Most was written in Cocoa...
AES Rulz, but adds more CPU demand.. If coded properly, the additional encryption factor can parhaps add another 10 - 20 ms to the delay... still not bad. It beats the pants off of Skype, which sits about 250 - 550 ms depending on connection.
Choose your encryption method carefully.... so far, only AES and RC4 are suitable for VIOP real time encryption. I'm sure there are others I don't know about...
Usually much stronger encryption is used in call setup and authentication.
AIX is also becoming popular because it seperates signalling from the voice path - ALWAYS a good idea... ASK ATT about why "out of band" signalling is important as Capn Crunch once demonstrated with the blue box.
I care about security as much as the next guy but comparing POTS or even centrix security to VoIP is ridiculous. What about physical security that many have mentioned? I want to maintain 99.999 without having to worry about some jagoff with a backhoe whether he is driven by some virulent strain of Islam or is just a stupid ass. Much less a single leaky capacitor that has no backup system in place. So far it seems that even above ground, in my area, the ISPs have put more into redundant paths than the PSTN.
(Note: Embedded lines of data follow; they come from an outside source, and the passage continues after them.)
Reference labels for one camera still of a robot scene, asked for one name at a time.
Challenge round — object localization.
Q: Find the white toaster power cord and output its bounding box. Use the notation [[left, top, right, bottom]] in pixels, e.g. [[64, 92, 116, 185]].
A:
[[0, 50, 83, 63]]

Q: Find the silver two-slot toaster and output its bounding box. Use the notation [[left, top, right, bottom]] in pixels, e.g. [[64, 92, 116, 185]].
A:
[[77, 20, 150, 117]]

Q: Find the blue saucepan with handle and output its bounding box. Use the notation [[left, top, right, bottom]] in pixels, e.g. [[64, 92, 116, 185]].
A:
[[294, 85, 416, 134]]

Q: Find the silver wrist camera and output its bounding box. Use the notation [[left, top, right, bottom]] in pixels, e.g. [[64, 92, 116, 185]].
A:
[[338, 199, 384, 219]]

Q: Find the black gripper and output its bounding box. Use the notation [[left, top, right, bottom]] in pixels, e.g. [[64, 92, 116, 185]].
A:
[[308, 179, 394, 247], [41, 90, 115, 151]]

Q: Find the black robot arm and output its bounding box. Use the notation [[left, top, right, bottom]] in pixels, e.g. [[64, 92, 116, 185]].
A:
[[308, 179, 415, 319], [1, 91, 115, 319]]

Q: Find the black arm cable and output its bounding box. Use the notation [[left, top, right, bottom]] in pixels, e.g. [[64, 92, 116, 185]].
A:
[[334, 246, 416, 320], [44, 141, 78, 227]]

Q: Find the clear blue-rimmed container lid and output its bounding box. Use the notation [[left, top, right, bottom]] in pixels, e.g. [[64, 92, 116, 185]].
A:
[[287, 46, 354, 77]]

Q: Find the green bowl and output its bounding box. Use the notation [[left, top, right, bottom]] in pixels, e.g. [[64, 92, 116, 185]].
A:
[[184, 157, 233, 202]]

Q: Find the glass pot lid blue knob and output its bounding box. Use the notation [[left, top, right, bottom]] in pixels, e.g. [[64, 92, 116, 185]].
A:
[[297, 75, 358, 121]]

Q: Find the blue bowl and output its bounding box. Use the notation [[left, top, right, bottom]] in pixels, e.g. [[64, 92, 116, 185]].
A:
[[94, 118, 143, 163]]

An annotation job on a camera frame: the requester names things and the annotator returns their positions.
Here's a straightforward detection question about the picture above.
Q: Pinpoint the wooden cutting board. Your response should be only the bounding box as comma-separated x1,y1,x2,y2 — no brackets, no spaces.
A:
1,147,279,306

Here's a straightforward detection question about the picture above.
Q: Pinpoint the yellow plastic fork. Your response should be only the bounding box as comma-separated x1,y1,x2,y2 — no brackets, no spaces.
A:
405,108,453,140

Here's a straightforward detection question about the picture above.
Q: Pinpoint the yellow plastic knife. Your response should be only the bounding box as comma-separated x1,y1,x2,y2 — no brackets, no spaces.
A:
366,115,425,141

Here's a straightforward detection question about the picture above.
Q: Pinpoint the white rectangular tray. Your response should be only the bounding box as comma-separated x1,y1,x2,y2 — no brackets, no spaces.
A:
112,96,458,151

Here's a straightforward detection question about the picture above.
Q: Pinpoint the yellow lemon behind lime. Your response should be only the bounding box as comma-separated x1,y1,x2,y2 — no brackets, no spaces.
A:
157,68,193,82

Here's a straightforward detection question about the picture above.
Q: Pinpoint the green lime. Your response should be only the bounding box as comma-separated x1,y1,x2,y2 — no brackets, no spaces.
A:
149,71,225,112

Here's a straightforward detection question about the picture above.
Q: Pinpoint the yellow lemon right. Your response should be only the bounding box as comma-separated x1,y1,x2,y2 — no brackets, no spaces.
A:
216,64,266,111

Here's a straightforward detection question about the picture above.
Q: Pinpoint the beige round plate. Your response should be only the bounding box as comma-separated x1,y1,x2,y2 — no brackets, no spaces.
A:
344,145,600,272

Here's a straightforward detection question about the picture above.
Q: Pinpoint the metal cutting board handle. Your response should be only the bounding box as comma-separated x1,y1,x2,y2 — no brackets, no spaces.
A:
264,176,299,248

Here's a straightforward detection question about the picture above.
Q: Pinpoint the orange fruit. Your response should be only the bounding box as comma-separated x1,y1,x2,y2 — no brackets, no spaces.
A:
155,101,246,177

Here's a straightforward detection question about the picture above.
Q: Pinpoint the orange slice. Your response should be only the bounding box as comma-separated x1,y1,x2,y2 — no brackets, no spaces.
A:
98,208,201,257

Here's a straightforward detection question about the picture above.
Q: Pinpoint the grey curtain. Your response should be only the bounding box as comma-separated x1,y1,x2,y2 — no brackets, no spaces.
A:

Hell, we ran into a single point of failure 120 miles away at a NOC on a cellular data network back haul router. Which took 6 hours to pinpoint by AT&T -> Sprint -> SBC -> Cingular -> AT&T/Cingular -> AT&T finger-pointing. At which point it was determined that the endpoint (AT&T GPRS private APN firewall router middleman) was flaky.... but they were totally able to loop up the T1 from the TELCO which proved there was no problem, bah!
The tech support were friendly but clueless and equipped with all the right info from the first minutes of the outage by myself...which WE detected 30 min after it happened through our own standard public safety system troubleshooting, and they were still totally unaware of it. Yeah 30 minutes is quite a lag time but consider I had to dial in from 3 towns away(26,400) after 10 minutes on the phone to verify dispatch wasn't just crazy. It took 10 minutes for them to notice the problem and qualify it for emergency service.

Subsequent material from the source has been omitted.